Here, Defendants argue that the SAC fails to demonstrate how the process used to
manufacture Plaintiff’s implants deviated from the process approved by the FDA. (Moving Br. at
7.)
Defendants contend that, if anything, Plaintiff alleges a design defect, rather than a
manufacturing defect. (Id.) Moreover, Defendants criticize Plaintiff’s allegations as conclusory,
and failing to identify a specific regulatory violation. (Id. at 9.)
Like in D’Addario, here the SAC in this case pleads that by “failing to sterilize the implants
in conformance with the PMA, failing to satisfy the study and follow-up requirements set forth in
the PMA and other federal requirements, failing to maintain procedures to prevent contamination
of equipment or products, and failing to timely and accurately submit adverse event reports on the
occurrences of BIA-ALCL,” Defendants violated the federal requirements because the breast
implants contained unintended manufacturing debris. (SAC ¶ 257.); D’Addario I, 2023 WL
239395, at *5(D.N.J. Jan. 18, 2023.) Moreover, the SAC pleads that this failure resulted in serious
injuries to Plaintiff. (SAC ¶ 262.) Again, this Court concludes that Plaintiff has plausibly pled
that the product was defective and that the defect existed when the product left the manufacturer's
control. Bifolck v. Philip Morris, Inc., 324 Conn. 402, 434 (2016). Accordingly, the Court finds
that the SAC sufficiently alleges that the implants and tissue expanders contained a manufacturing
defect. This part of the Motion to Dismiss will therefore be denied.
C.
Negligent Manufacturing (Count I(D))
Moreover, like in D’Addario, Plaintiff alleges that Defendants negligently manufactured
the Siltex implants by “not controlling the texturing process leaving residual silicone and
polyurethane particles, debris and fragments from the textured elastomer shell on the implant
Case 3:20-cv-10160-ZNQ-TJB Document 48 Filed 05/22/23 Page 8 of 14 PageID: 1457
surface.” (SAC ¶ 305.) As this Court previously observed, “negligent manufacturing is not
preempted, because to the extent such negligence is premised on a violation of FDA requirements,
the state common law duty parallels the federal requirement.” D’Addario II, 2023 WL 239395, at
*5 (citations omitted.) Accordingly, the Court concludes that Plaintiff’s negligent manufacturing
claims as to the MemoryShape are also not preempted. Therefore, the portion of Defendants’
Motion seeking to dismiss Count I(D) will be denied.
D.
Breach of Implied Warranty (Count 1(B))
Plaintiff alleges a breach of implied warranty under the CPLA. (SAC ¶ 267–281.) “State
law claims for breach of implied warranty may be preempted to the extent that they impose new
or additional requirements on manufacturers beyond the federal regulations governing the medical
device at issue.” Freed v. St. Jude Med., Inc., 364 F. Supp. 3d 343, 356 (D. Del. 2019) (citations
omitted). But a state law claim for breach of implied warranty is “viable,” “to the extent [it] seek[s]
recovery for conduct that may also have violated the FDCA.” In re Orthopedic Bone Screw
Products Liability Litigation, 193 F.3d 781, 792 (3d Cir. 1999).
Here, the parties agree that Plaintiff’s manufacturing defect claim also forms the basis for
her implied warranty claim. (Moving Br. at 9; Opp’n Br. at 38.) Insofar as the Court has
determined that Plaintiff has adequately pled a manufacturing defect claim, supra, it further finds
that Plaintiff’s breach of implied warranty claim is also viable and not preempted. Gelber v.

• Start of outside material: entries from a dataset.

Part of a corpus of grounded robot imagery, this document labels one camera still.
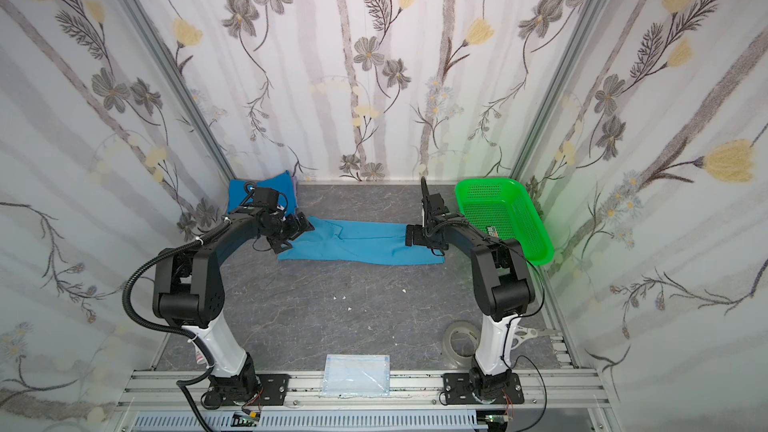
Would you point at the clear tape roll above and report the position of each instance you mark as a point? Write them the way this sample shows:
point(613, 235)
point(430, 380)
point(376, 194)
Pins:
point(459, 343)

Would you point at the folded blue t-shirt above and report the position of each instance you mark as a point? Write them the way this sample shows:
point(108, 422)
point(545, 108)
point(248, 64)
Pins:
point(283, 183)

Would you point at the white slotted cable duct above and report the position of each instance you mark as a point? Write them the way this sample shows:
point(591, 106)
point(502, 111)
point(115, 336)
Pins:
point(376, 420)

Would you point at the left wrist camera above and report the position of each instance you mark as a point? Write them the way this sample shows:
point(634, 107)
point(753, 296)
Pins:
point(262, 200)

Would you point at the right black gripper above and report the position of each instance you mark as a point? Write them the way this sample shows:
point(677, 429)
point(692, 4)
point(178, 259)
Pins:
point(429, 231)

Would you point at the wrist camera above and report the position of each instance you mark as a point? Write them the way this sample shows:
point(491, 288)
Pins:
point(434, 209)
point(262, 200)

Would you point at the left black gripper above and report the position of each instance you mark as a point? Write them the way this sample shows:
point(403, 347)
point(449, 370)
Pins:
point(288, 230)

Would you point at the clear plastic bag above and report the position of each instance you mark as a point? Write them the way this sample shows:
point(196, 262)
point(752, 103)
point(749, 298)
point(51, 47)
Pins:
point(366, 376)

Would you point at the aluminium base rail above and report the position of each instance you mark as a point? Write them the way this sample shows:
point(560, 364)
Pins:
point(408, 390)

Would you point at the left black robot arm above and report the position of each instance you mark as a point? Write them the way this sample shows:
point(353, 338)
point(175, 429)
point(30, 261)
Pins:
point(189, 294)

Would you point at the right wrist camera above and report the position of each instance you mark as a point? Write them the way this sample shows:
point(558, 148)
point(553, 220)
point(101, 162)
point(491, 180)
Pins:
point(434, 209)

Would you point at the green plastic basket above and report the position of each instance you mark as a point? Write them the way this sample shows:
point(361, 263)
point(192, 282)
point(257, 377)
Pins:
point(505, 204)

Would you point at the teal t-shirt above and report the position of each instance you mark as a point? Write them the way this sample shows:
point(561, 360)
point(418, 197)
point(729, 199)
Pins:
point(367, 242)

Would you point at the white scissors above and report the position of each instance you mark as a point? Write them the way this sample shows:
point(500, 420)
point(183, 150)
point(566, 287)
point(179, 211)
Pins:
point(523, 334)

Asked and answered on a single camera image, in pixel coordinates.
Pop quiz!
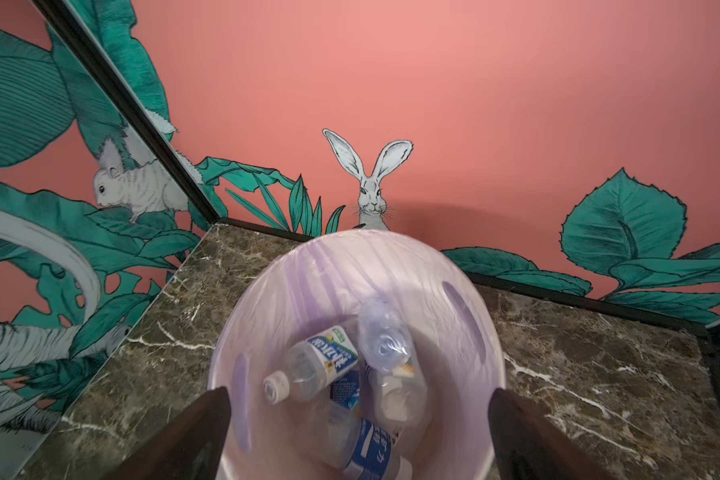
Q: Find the purple label Ganten bottle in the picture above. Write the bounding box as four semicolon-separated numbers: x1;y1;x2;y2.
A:
357;297;414;375

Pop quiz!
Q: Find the black left frame post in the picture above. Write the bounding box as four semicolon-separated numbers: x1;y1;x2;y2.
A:
33;0;221;225

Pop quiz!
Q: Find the green white label bottle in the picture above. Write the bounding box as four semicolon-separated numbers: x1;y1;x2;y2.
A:
263;325;359;405

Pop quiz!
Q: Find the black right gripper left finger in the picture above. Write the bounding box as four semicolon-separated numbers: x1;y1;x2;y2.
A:
104;387;232;480

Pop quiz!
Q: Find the pink plastic bin liner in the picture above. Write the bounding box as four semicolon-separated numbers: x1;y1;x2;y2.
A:
209;229;506;479

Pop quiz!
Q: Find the Pocari Sweat blue label bottle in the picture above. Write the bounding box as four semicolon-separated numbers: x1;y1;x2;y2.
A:
329;369;361;411

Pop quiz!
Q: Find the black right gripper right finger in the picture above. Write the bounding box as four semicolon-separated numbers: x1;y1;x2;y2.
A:
487;388;613;480

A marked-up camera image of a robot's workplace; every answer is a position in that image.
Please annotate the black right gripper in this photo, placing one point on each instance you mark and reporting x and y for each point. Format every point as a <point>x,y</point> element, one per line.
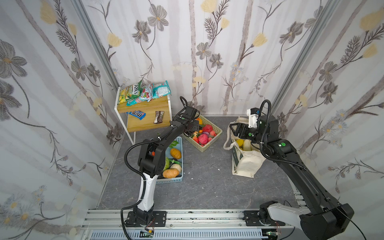
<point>238,130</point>

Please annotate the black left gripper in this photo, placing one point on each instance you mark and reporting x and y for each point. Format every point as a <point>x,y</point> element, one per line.
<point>190,129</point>

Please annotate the yellow mango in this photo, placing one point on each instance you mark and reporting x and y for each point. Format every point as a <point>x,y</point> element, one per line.
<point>240,142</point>

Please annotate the white radish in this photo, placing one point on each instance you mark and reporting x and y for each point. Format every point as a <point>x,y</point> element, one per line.
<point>247,145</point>

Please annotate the cream canvas grocery bag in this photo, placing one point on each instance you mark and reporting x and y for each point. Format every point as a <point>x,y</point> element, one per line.
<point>244,163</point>

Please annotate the light blue vegetable basket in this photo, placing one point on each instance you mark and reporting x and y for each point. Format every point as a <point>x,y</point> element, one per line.
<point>174,164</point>

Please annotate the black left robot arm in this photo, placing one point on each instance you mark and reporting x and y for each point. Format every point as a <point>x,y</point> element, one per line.
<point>152,160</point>

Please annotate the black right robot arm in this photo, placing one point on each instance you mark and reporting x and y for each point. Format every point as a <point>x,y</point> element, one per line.
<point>326,217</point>

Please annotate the teal snack bag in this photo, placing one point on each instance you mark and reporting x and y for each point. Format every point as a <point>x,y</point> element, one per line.
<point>161,90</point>

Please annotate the red pink snack bag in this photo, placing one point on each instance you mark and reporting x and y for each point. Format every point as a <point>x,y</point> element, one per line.
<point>146,95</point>

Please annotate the green chips bag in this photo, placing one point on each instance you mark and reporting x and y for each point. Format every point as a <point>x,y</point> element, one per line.
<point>130,92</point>

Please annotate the green plastic fruit basket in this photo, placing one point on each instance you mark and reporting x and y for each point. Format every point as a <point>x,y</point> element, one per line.
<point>213,136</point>

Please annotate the green leafy spinach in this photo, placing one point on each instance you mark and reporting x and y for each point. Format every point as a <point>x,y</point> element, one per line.
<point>173,144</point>

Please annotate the orange round fruit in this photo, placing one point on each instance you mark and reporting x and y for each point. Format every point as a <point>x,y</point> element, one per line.
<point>176,154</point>

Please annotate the brown chocolate bar wrapper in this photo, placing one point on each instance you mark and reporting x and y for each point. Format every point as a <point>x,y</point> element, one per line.
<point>159,117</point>

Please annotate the white wooden two-tier shelf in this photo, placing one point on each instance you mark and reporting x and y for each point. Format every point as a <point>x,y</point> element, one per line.
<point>132,125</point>

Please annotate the green cabbage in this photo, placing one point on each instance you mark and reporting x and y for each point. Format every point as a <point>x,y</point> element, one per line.
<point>167,164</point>

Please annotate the blue candy packet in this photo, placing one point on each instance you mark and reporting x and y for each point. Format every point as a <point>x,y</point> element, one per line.
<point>138,114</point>

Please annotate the beige potato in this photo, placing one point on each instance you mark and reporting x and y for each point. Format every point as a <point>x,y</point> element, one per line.
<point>171,173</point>

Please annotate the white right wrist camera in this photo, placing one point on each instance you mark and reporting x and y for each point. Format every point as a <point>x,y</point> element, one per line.
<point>253,116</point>

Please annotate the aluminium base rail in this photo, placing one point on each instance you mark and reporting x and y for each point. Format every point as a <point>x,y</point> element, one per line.
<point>187,225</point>

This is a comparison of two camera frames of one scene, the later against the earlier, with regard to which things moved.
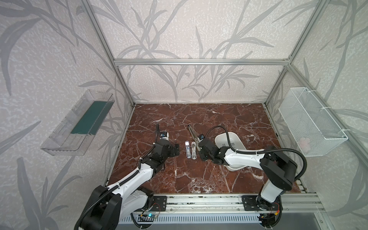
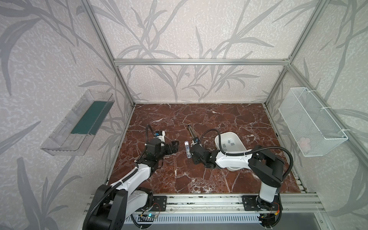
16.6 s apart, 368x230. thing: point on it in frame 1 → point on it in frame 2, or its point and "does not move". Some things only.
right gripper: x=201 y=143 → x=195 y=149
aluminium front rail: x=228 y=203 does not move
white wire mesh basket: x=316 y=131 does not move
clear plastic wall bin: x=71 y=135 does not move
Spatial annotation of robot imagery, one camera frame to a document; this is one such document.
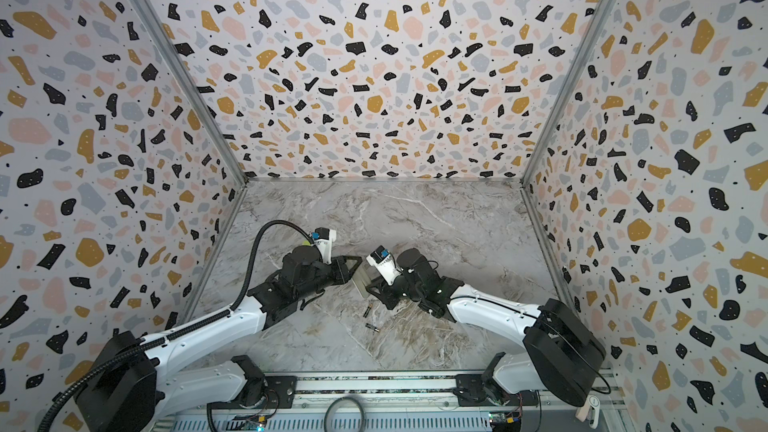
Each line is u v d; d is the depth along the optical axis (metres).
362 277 0.79
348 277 0.73
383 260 0.71
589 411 0.70
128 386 0.39
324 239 0.73
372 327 0.85
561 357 0.42
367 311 0.88
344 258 0.74
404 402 0.73
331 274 0.71
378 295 0.77
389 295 0.72
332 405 0.69
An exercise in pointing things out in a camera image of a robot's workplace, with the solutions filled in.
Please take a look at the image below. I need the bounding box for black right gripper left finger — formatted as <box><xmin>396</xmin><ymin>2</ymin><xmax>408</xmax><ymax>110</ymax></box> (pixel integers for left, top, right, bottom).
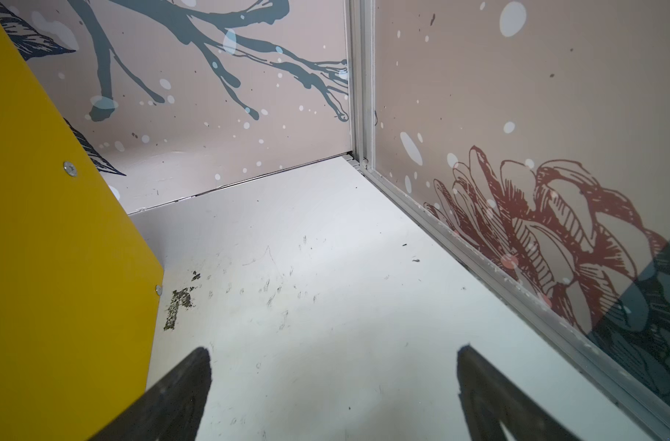
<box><xmin>92</xmin><ymin>347</ymin><xmax>212</xmax><ymax>440</ymax></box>

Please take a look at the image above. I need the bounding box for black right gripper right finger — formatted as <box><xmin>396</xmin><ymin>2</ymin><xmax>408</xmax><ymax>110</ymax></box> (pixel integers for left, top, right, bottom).
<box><xmin>457</xmin><ymin>345</ymin><xmax>577</xmax><ymax>440</ymax></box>

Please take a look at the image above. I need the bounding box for yellow shelf unit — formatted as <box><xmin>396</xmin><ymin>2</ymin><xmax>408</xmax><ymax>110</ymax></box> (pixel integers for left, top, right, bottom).
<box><xmin>0</xmin><ymin>24</ymin><xmax>163</xmax><ymax>440</ymax></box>

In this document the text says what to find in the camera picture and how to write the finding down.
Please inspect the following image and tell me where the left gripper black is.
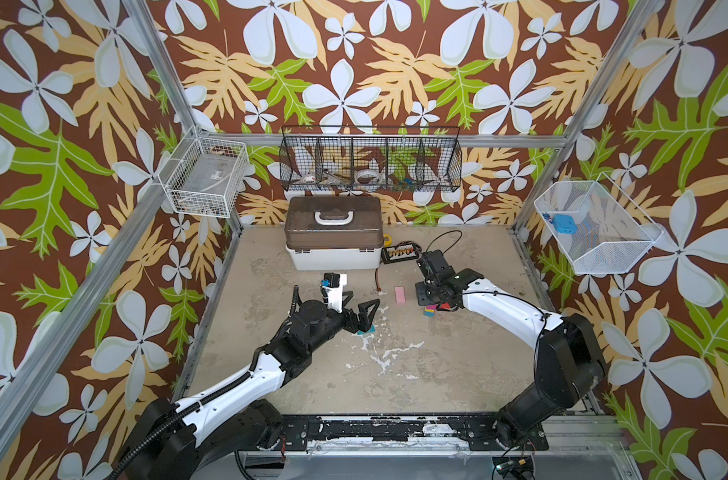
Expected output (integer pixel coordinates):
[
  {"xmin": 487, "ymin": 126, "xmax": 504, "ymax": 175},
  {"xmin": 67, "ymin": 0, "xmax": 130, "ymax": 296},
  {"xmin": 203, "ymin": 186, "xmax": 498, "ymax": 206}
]
[{"xmin": 306, "ymin": 288, "xmax": 379, "ymax": 357}]

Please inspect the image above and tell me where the light pink block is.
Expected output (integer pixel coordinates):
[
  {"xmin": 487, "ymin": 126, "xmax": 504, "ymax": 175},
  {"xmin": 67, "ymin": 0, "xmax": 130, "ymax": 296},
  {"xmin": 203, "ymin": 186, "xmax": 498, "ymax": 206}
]
[{"xmin": 394, "ymin": 286, "xmax": 406, "ymax": 305}]

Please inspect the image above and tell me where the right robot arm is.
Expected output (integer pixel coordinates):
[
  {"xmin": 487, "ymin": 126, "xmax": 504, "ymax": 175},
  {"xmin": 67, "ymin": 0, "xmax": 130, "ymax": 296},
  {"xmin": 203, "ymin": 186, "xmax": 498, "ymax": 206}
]
[{"xmin": 415, "ymin": 250, "xmax": 608, "ymax": 449}]

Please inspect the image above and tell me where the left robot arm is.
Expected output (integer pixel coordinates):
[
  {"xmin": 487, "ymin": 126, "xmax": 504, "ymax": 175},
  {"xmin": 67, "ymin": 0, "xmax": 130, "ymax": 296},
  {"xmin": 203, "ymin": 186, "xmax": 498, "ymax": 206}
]
[{"xmin": 108, "ymin": 296, "xmax": 380, "ymax": 479}]

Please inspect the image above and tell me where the white box brown lid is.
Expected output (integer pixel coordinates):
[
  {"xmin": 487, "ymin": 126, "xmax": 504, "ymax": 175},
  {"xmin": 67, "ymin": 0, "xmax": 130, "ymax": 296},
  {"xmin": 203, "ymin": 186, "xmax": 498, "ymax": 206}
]
[{"xmin": 284, "ymin": 196, "xmax": 384, "ymax": 272}]

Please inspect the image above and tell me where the blue object in basket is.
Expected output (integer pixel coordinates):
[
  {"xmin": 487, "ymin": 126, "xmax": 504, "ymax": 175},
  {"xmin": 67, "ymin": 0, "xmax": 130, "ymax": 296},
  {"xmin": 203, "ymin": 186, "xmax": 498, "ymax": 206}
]
[{"xmin": 551, "ymin": 214, "xmax": 578, "ymax": 235}]

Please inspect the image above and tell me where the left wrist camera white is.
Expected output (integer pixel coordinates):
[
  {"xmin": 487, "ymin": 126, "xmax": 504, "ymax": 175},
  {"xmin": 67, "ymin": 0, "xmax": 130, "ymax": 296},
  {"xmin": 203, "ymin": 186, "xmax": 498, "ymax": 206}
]
[{"xmin": 320, "ymin": 272, "xmax": 347, "ymax": 313}]

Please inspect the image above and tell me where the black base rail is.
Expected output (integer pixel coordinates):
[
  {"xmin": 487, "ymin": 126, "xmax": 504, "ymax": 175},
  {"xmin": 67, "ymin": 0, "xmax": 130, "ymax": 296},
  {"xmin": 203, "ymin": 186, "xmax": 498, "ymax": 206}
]
[{"xmin": 273, "ymin": 413, "xmax": 550, "ymax": 452}]

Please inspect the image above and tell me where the white wire basket right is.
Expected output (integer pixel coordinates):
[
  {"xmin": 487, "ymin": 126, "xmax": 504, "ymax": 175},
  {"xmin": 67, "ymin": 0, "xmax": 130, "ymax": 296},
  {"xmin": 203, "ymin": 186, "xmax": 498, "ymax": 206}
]
[{"xmin": 534, "ymin": 174, "xmax": 663, "ymax": 276}]

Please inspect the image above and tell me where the white wire basket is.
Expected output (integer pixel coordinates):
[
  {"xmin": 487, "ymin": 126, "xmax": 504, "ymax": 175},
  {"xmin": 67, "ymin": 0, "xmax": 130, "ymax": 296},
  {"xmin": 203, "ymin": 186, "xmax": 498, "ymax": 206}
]
[
  {"xmin": 534, "ymin": 174, "xmax": 663, "ymax": 276},
  {"xmin": 159, "ymin": 136, "xmax": 250, "ymax": 218}
]

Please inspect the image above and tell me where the black wire basket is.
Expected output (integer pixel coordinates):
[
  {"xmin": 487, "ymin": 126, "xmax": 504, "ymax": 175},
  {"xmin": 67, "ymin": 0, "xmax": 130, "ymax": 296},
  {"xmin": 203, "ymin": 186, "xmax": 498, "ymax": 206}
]
[{"xmin": 278, "ymin": 125, "xmax": 463, "ymax": 192}]

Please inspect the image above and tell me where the white wire basket left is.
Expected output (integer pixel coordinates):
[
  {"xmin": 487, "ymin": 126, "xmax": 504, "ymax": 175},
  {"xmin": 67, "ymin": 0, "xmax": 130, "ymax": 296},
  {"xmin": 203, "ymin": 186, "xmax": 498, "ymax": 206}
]
[{"xmin": 159, "ymin": 136, "xmax": 250, "ymax": 218}]

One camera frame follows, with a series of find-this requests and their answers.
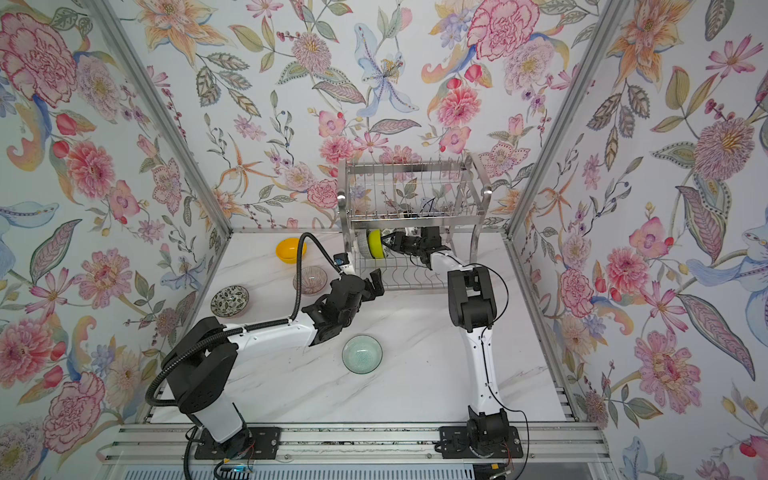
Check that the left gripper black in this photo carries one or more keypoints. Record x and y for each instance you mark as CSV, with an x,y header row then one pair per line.
x,y
378,285

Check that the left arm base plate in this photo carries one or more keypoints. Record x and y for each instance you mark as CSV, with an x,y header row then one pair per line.
x,y
253,443

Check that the yellow plastic bowl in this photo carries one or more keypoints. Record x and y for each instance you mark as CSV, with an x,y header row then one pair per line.
x,y
290,250

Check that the lime green plastic bowl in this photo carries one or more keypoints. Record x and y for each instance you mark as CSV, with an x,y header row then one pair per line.
x,y
375,244

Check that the green leaf pattern bowl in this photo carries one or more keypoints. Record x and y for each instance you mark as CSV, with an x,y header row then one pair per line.
x,y
386,240

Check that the aluminium mounting rail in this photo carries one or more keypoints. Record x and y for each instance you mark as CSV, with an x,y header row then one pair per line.
x,y
376,443

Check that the speckled dark patterned bowl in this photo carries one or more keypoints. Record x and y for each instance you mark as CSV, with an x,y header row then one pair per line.
x,y
230,301

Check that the silver two-tier dish rack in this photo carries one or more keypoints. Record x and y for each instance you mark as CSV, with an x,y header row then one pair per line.
x,y
453,194

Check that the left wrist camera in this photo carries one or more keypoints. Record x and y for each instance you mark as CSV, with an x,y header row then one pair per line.
x,y
343,264

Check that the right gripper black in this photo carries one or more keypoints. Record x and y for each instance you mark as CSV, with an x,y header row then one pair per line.
x,y
401,242

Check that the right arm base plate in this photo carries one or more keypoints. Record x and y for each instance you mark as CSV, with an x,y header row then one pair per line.
x,y
456,442

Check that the pale green glass bowl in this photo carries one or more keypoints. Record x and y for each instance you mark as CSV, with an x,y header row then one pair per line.
x,y
362,354

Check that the purple striped glass bowl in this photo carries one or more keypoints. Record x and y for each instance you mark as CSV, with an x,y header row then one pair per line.
x,y
311,280

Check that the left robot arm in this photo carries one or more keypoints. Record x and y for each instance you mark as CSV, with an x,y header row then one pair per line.
x,y
194,375

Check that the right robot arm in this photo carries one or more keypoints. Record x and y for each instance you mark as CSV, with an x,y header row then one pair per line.
x,y
473,310

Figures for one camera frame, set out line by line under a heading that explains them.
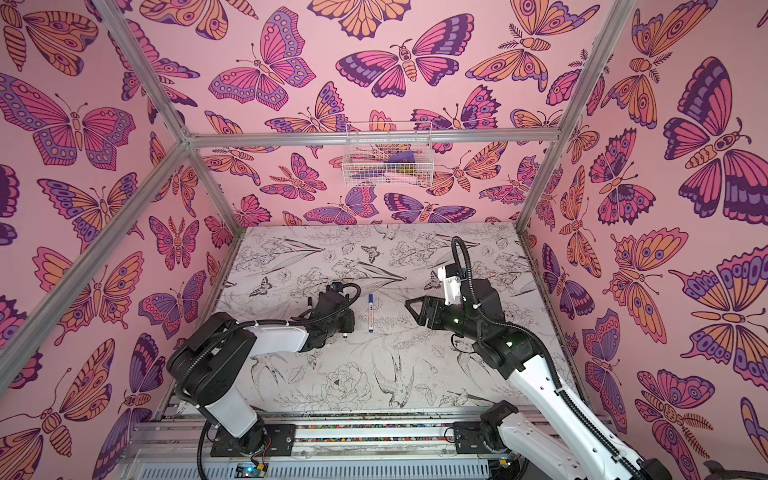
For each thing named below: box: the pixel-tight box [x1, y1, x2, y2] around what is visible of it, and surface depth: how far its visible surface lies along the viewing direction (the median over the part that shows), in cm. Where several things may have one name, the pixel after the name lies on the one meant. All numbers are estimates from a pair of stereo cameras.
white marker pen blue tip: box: [368, 302, 374, 333], surface depth 96 cm
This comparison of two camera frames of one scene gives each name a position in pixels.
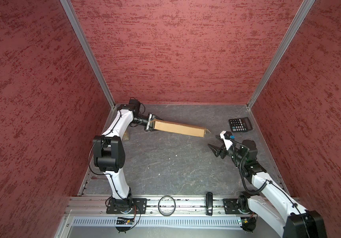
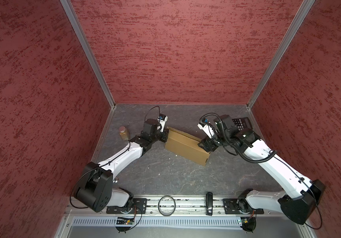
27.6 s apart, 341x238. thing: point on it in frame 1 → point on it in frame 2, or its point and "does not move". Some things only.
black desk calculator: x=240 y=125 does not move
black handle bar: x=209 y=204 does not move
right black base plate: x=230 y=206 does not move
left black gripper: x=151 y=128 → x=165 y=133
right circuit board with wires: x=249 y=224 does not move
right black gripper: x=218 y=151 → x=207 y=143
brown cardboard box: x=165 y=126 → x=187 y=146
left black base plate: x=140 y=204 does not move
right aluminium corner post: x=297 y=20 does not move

Stryker Corp., 788 F. Supp. 2d 145, 166 (S.D.N.Y. 2011) (finding the plaintiffs’ implied warranty
claim not preempted because it was based on their manufacturing defect claim, for selling an
adulterated device makes the product unfit for its ordinary purpose)); see also Bass, 669 F.3d at
517 (“We agree . . . that an implied warranty claim is not preempted if the plaintiff alleges that the
defendant violated federal requirements and can ultimately show a causal link between the
Case 3:20-cv-10160-ZNQ-TJB Document 48 Filed 05/22/23 Page 9 of 14 PageID: 1458
violation and the breach of the implied warranty.”). Accordingly, the portion of the Motion
seeking to dismiss Plaintiff’s implied warranty claim will be denied.
E.
Negligent Misrepresentation (Count I(E))
Under Connecticut law, to state a claim for negligent misrepresentation a plaintiff must
establish “(1) that the defendant made a misrepresentation of fact (2) that the defendant knew or
should have known was false, and (3) that the plaintiff reasonably relied on the misrepresentation,
and (4) suffered pecuniary harm as a result.” United Rentals, Inc. v. Wagner, Civ. No. 07-519,
2008 WL 2167021, at *3 (D. Conn. May 22, 2008). The Court is again guided by its reasoning in
D’Addario II.
In D’Addario II, the Court observed that the plaintiffs alleged defendants “knowingly made
negligent misrepresentations of fact by selling its [breast implants] that were defectively
manufactured as if they were manufactured pursuant to all federal specifications.” See 2023 WL
239395, at *5. Further, the plaintiffs alleged that defendants “deliberately concealed or failed
disclose” the associated risks. Id. The Court found that the plaintiff’s pleading of a negligent
misrepresentation claim was “couched in fraud like terms,” such that heightened pleading standard
applied. Id. at *6. Accordingly, the Court applied the pleading standard of Rule 9(b)5, and found
that while the plaintiffs alleged that defendants acted fraudulently in misrepresentation, plaintiffs
fail to specify statements made by defendants that were “fraudulent, identify the speaker, state
where and when the statements were made, and explain why the statements were fraudulent.” Id.
at 7.
5
Courts disagree about whether the heightened pleading standard of Rule 9(b) applies to negligent misrepresentation
claims. See ARMOUR Capital Mgmt. LP v. SS&C Techs., Inc., Civ. No. 17-790, 2018 WL 1368908, at *6 (D. Conn.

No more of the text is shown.